- Directed by: Ralph Murphy
- Written by: Doris Anderson
- Based on: Mrs. Wiggs of the Cabbage Patch by Alice Hegan Rice and play by Anne Crawford Flexner
- Produced by: Ralph Murphy Sol C. Siegel
- Starring: Fay Bainter Barbara Jo Allen Hugh Herbert
- Cinematography: Leo Tover
- Edited by: Anne Bauchens
- Music by: Victor Young
- Distributed by: Paramount Pictures
- Release date: October 1942;
- Country: United States
- Language: English

= Mrs.
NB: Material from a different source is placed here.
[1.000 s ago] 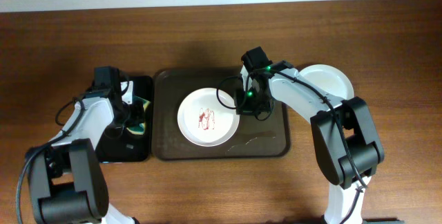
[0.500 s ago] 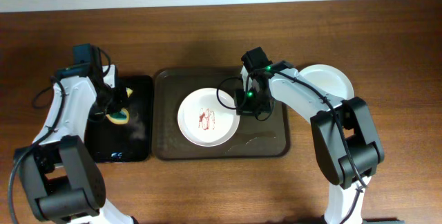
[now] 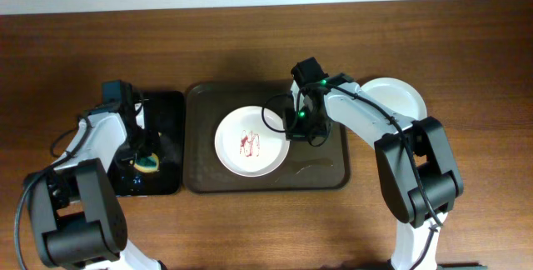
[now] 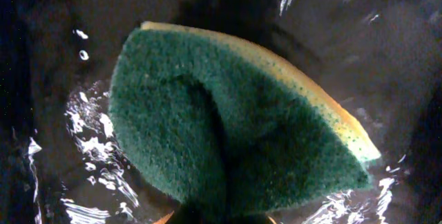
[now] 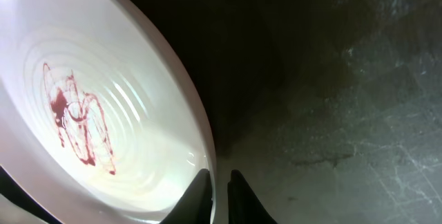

Wiggs of the Cabbage Patch (1942 film) =

1942 film by Ralph Murphy

Mrs. Wiggs of the Cabbage Patch is a 1942 American comedy-drama film starring Fay Bainter and directed by Ralph Murphy. It was based on the play by Anne Crawford Flexner that premiered on Broadway in 1904, which was in turn adapted from the 1901 novel of the same name by Alice Hegan Rice.

==Cast==
- Fay Bainter as Mrs. Elvira Wiggs
- Vera Vague as Tabitha Hazy
- Hugh Herbert as Marcus Throckmorton
- Betty Brewer as Asia Wiggs
- Billy Lee as Jimmy Wiggs
- Carolyn Lee as Europena Wiggs
- Carl Switzer as Billy Wiggs
- Mary Thomas as Australia Wiggs
- Janet Beecher as Mrs. Olcott
- Barbara Britton as Lucy Olcott
- Moroni Olsen as Dr. Olcott
- Clem Bevans as Postman
- Ethel Griffies as Mrs. Graham (uncredited)

==Other adaptations==
The 1942 version is the fourth film adaptation of the novel. The first film version was released in 1914, starring Blanche Chapman. The second version was released in 1919 and stars Marguerite Clark, while the third version was released in 1934 and stars Pauline Lord.

The book was also adapted into a radio series which aired from 1935 to 1938.